- _Instructions for the task_
Only lines that contain the word "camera" are to be returned from the data below.

---------- Given material ----------

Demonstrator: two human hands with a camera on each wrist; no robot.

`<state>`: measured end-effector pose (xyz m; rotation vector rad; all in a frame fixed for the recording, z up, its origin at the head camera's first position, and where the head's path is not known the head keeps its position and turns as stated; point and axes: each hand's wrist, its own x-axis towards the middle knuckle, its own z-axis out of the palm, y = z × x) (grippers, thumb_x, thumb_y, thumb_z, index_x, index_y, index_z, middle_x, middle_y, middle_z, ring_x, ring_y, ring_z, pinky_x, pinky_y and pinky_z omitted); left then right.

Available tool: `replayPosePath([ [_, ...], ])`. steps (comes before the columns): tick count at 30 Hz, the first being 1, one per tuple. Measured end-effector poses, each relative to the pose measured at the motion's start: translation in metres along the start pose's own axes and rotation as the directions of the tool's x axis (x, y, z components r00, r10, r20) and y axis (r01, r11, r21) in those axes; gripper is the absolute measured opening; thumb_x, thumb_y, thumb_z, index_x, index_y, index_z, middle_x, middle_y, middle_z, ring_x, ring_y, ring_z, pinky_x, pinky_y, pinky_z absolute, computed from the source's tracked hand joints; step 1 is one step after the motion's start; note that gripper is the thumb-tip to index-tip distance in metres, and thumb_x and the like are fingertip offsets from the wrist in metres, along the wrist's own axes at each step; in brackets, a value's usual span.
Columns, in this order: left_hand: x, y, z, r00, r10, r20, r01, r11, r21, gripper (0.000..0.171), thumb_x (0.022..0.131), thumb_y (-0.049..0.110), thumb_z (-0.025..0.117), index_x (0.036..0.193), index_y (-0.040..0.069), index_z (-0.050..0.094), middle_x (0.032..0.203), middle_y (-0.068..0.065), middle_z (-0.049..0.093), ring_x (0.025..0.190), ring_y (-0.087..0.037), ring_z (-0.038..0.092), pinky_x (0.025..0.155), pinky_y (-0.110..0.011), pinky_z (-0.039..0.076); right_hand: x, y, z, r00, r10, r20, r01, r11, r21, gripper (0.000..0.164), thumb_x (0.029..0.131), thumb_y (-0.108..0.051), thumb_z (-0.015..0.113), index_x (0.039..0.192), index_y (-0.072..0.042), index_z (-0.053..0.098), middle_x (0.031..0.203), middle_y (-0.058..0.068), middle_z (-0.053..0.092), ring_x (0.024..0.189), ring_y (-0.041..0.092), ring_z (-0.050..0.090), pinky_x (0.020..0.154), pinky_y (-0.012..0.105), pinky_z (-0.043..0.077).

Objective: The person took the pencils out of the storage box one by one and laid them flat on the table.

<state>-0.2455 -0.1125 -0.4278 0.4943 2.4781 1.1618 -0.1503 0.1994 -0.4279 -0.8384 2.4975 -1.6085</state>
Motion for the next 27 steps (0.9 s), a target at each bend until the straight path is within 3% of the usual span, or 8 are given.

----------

- _Result for this exercise_
Demonstrator: two human hands with a camera on each wrist; no robot.
`<state>`: measured end-effector pose (xyz m; rotation vector rad; all in a frame fixed for the recording, z up, its origin at the head camera's first position, and where the head's path is not known the head keeps its position and turns as stated; point and axes: each hand's wrist, its own x-axis towards the middle knuckle, its own z-axis out of the palm, y = z × x) (grippers, thumb_x, thumb_y, thumb_z, index_x, index_y, index_z, middle_x, middle_y, middle_z, ring_x, ring_y, ring_z, pinky_x, pinky_y and pinky_z omitted); left then right.

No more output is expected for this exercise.